Goal of the exercise:
Output exactly the lines from the line with "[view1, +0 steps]" through the end of the records below. Include nothing else.

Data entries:

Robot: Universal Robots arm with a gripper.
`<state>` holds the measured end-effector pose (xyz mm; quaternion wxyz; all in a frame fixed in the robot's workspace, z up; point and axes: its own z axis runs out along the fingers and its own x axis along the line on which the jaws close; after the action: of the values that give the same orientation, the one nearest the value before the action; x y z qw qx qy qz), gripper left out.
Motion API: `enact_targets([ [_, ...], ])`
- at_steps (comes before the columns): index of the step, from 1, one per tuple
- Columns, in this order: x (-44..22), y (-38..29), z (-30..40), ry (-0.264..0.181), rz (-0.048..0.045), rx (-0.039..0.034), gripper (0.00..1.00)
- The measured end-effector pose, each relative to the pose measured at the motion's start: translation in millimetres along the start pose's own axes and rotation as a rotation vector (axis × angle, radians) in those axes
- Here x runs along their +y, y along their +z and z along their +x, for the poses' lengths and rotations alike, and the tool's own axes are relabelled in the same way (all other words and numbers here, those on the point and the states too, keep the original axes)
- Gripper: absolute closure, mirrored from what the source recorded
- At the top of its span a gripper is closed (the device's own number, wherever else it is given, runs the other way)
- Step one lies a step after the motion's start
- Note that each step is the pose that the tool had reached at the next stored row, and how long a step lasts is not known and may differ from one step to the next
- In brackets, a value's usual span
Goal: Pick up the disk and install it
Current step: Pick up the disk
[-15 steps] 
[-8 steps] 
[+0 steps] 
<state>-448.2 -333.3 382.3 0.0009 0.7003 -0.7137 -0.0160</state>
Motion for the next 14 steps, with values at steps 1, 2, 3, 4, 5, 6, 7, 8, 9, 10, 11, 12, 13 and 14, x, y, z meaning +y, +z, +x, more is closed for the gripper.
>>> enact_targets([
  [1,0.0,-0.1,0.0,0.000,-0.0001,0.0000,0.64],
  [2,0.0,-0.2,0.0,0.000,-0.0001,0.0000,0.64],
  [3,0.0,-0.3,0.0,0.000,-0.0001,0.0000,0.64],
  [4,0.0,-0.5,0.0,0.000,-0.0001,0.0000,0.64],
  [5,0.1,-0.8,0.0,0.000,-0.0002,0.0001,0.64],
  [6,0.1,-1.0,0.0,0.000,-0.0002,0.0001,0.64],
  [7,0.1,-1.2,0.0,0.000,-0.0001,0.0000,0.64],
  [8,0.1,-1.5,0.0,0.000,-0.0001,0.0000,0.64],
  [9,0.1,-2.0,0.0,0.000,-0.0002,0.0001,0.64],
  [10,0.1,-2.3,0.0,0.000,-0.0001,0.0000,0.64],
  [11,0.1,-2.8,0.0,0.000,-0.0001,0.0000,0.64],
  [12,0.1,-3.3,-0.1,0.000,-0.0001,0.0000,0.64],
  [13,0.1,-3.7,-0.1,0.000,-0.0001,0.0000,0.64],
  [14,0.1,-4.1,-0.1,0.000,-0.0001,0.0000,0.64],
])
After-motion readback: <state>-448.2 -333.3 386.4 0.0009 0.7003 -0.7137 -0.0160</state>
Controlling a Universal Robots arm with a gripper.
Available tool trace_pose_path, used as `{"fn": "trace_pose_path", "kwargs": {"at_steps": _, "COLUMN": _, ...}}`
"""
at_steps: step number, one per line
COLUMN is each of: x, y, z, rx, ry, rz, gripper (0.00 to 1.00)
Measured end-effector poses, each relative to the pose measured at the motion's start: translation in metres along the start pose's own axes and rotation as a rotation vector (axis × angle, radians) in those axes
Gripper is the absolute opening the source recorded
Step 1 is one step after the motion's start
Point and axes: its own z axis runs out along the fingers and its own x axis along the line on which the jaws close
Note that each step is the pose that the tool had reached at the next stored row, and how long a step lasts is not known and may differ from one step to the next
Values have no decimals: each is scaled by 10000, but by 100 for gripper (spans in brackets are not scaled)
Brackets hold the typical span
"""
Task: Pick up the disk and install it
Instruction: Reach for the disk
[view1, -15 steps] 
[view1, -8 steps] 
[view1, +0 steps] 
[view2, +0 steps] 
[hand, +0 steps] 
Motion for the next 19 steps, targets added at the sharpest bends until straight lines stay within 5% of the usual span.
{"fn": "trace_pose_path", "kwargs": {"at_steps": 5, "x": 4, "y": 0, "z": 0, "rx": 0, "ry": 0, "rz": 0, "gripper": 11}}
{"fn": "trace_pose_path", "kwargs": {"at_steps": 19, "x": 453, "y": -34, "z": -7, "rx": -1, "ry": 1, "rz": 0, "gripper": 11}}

Answer to the problem:
[view1, +0 steps] 
[view2, +0 steps] 
[hand, +0 steps] 
Motion for the next 19 steps, targets added at the sharpest bends until straight lines stay within 5% of the usual span.
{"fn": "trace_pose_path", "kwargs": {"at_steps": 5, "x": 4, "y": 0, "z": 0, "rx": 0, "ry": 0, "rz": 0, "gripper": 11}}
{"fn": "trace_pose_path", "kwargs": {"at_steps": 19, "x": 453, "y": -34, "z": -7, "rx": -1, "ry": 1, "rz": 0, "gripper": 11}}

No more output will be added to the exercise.